7 Oct 2010

Briefing: Hungarian sludge flood

Briefing: Hungarian sludge flood - October 06, 2010
Posted on behalf of Yana Balling
Hungary yesterday declared a state of emergency in three of its 19 counties after the catastrophic release on Monday of at least 700,000 cubic metres of toxic sludge from a containment basin at the Ajkai Timfoldgyar Zrt aluminium plant near Ajka, around hundred kilometres southwest of Budapest.

At least four people died in what appears to be the worst chemical accident in Hungary’s history, and at least 120 were injured. The government ordered evacuation of hundreds of residents of the seven hardest-hit villages.

The torrent is currently heading towards the river Danube where environmentalists fear it may cause an unprecedented ecological disaster. What makes the situation worse is that many rivers in the region are flooding because of unusually high rainfall in the last few days.......

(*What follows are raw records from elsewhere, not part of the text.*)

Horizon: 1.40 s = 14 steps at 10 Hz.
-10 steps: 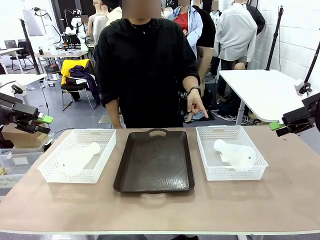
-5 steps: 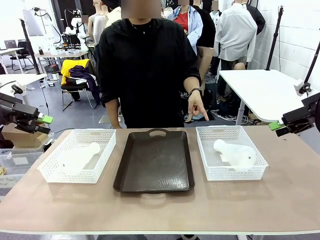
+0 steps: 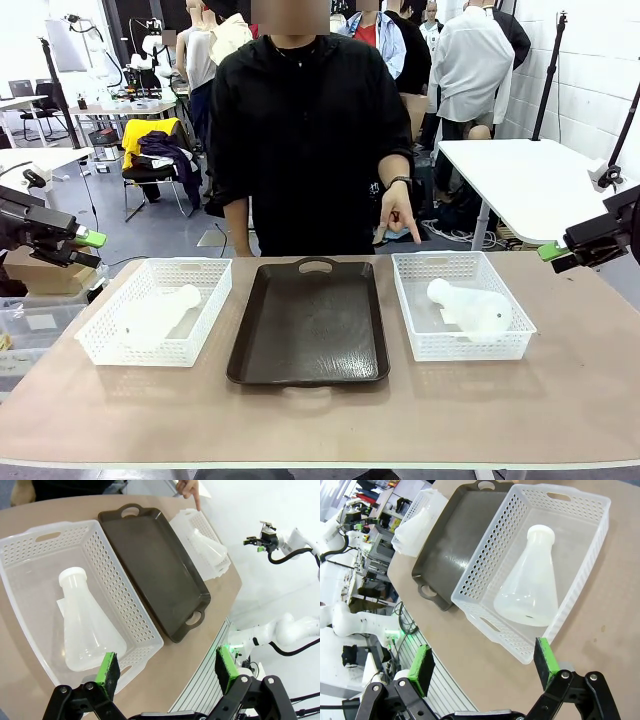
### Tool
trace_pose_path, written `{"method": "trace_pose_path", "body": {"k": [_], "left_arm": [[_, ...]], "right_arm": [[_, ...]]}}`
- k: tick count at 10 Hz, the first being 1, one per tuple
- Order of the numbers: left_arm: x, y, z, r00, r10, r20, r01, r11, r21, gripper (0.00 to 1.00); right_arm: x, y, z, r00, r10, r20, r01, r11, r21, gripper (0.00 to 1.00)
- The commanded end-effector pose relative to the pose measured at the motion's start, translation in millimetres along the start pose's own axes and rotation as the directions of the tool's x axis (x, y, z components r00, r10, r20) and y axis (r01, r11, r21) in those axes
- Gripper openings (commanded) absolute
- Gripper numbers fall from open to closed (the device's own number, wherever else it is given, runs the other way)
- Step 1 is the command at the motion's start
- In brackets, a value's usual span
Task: Prepare the laboratory tools.
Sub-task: Pick up the Big flask that the person points to.
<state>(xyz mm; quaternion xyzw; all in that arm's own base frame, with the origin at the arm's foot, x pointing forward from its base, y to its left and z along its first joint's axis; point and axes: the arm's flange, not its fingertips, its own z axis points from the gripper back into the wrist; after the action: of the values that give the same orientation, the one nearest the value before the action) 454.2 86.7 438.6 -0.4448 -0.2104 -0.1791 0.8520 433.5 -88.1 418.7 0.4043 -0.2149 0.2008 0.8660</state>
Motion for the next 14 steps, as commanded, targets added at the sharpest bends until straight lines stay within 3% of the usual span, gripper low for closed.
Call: {"method": "trace_pose_path", "body": {"k": [1, 4, 7, 10, 12, 14], "left_arm": [[0, 0, 1, 1.000, -0.001, -0.005, 0.001, 1.000, 0.003, 1.00], [0, 0, 1, 1.000, -0.001, -0.005, 0.001, 1.000, 0.003, 1.00], [0, 0, 1, 1.000, -0.001, -0.005, 0.001, 1.000, 0.003, 1.00], [0, 0, 1, 1.000, -0.001, -0.005, 0.001, 1.000, 0.003, 1.00], [0, 0, 1, 1.000, -0.001, -0.005, 0.001, 1.000, 0.003, 1.00], [0, 0, 1, 1.000, -0.001, -0.005, 0.001, 1.000, 0.003, 1.00]], "right_arm": [[0, 0, -1, 1.000, -0.001, 0.001, 0.001, 1.000, 0.003, 1.00], [0, 0, 0, 1.000, 0.000, 0.000, 0.000, 1.000, 0.000, 1.00], [39, 68, 17, 0.978, 0.201, -0.064, -0.210, 0.921, -0.327, 1.00], [100, 124, -32, 0.862, 0.389, -0.324, -0.505, 0.712, -0.488, 1.00], [121, 138, -95, 0.783, 0.440, -0.439, -0.617, 0.635, -0.465, 1.00], [134, 145, -153, 0.710, 0.439, -0.551, -0.701, 0.511, -0.497, 1.00]]}}
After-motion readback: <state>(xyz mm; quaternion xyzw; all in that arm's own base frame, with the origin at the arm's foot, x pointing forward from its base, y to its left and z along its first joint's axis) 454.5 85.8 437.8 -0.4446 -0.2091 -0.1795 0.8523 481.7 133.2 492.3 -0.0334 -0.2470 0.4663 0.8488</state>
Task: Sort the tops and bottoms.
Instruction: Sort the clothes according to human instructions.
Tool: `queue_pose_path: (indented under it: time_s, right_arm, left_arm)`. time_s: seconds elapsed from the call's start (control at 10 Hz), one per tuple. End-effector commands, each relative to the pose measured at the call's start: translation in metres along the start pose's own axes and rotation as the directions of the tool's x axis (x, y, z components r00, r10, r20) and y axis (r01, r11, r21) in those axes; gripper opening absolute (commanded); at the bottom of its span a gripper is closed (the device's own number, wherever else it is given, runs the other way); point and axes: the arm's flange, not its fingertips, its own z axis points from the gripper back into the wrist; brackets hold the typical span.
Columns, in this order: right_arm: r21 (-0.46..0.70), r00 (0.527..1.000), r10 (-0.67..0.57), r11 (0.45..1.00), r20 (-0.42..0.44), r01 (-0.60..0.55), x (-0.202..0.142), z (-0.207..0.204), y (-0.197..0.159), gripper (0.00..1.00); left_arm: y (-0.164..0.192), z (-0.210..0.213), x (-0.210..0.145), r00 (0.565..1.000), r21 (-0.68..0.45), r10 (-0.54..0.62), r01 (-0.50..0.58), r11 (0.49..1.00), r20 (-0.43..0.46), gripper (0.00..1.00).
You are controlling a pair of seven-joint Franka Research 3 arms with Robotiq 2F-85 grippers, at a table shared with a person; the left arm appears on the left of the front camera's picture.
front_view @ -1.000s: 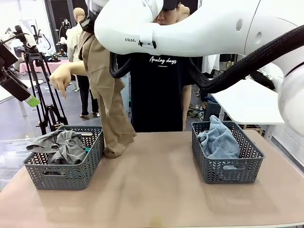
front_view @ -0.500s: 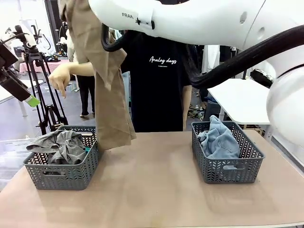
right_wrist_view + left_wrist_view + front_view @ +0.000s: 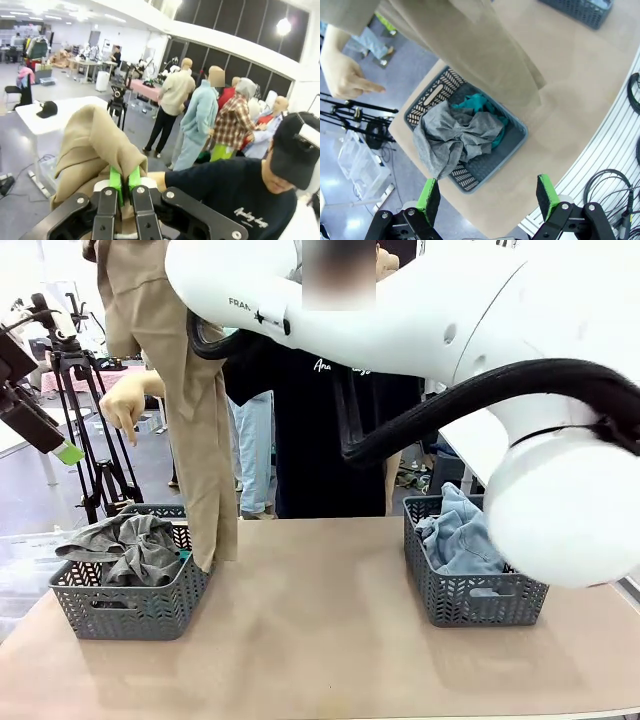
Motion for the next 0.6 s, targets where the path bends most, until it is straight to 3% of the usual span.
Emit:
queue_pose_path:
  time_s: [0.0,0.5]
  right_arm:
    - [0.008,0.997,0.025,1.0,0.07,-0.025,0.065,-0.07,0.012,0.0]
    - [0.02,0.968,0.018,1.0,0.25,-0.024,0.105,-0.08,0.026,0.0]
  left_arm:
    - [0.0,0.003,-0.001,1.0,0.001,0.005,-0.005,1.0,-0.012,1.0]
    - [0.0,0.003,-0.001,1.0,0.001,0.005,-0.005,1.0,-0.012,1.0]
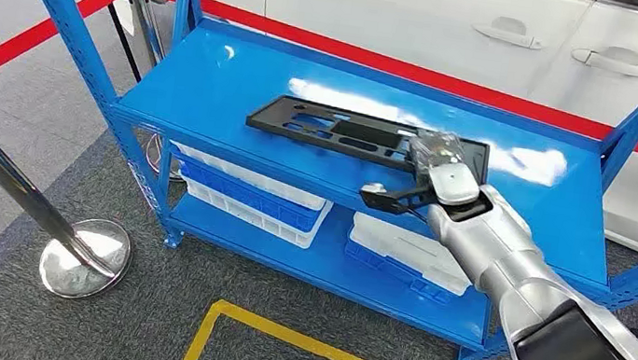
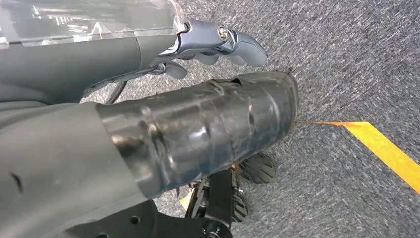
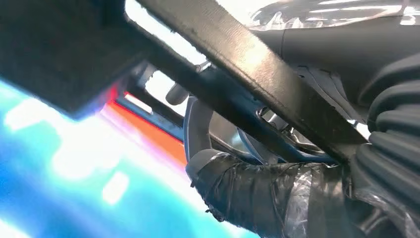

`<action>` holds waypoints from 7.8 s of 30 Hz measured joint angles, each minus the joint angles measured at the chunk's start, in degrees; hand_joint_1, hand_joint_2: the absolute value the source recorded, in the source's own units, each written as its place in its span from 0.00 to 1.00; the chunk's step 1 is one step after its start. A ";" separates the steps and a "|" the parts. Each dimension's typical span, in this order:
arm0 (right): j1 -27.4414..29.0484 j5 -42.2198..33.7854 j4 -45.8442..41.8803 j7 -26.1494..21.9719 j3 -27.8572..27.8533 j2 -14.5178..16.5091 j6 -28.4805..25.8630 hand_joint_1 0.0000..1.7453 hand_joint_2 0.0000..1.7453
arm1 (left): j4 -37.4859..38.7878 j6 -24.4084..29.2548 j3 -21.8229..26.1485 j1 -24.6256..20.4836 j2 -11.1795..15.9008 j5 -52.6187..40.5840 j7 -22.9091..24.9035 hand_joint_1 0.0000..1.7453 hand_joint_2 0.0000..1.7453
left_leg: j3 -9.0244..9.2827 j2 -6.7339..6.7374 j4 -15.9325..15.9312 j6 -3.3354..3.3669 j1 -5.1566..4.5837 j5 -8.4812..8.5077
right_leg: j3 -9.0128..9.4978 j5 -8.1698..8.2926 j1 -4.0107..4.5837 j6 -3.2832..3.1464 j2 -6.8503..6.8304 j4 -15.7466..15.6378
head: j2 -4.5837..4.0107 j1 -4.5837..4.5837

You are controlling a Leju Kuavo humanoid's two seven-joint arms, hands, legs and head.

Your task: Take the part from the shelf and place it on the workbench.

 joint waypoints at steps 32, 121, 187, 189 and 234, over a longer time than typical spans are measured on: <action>-11.54 -8.10 -18.29 -1.01 -3.20 4.09 7.45 1.00 1.00 | 0.00 -4.10 3.62 0.04 -0.42 0.13 -2.98 0.00 1.00 | -0.43 -0.44 0.08 -0.06 0.10 0.04 | -0.28 -0.15 0.18 -0.12 -0.52 0.06 | 0.00 0.00; -8.59 -22.08 -23.69 -2.81 -9.99 -6.47 4.96 1.00 1.00 | 0.00 -4.48 7.32 -0.63 -0.94 -3.06 -3.46 0.00 1.00 | -3.85 -0.42 1.21 2.22 -0.02 2.42 | -0.50 -6.14 -0.08 0.87 -0.59 8.73 | 0.00 -0.01; -10.35 -20.00 -21.02 -2.82 -9.75 -4.02 4.46 1.00 1.00 | 0.00 -5.25 9.12 -1.04 -1.30 -3.39 -3.43 0.00 1.00 | -5.19 -0.10 1.54 0.41 0.32 3.80 | 5.02 -5.39 1.06 -0.42 -0.97 0.34 | 0.00 0.07; -10.67 -19.38 -20.78 -2.83 -9.72 -3.62 4.48 1.00 1.00 | 0.00 -5.19 9.38 -1.01 -1.26 -3.37 -3.26 0.00 1.00 | -5.55 -0.14 1.50 -0.26 0.40 3.87 | 4.81 -4.24 0.74 -0.87 -1.30 -0.37 | 0.00 0.09; -12.23 -15.84 -18.96 -1.96 -7.90 -1.59 5.72 1.00 1.00 | 0.00 -5.35 10.68 -0.86 -1.01 -4.27 -2.86 0.00 1.00 | -2.74 2.83 1.60 0.13 0.24 1.00 | 0.45 -1.57 0.86 0.29 -7.59 0.86 | 0.00 0.11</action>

Yana Balling spoke with Rainer Wennrich of Germany’s National Centre for Environmental Research in Leipzig about what ecological impacts might be expected and decontamination strategies that could be undertaken.

How does the sludge get produced and how could it escape?

When aluminium is extracted from bauxite via the so-called Bayer process, red sludge forms as a by-product. The sludge is normally kept in large reservoirs where its fluid and solid components separate into water and mud.

What caused the accident is yet unclear, but it is likely that heavy rain has caused the dam containing the reservoir to break.

It is also possible that the reservoir was just not large or strong enough to hold the sludge it was filled with.

What is the chemical composition of the sludge?

It contains mainly fluoride, sulphate and aluminate, but also chrome, nickel, manganese and heavy metals such as lead. Its arsenic concentration is at least a hundred times above the allowed threshold for drinking water.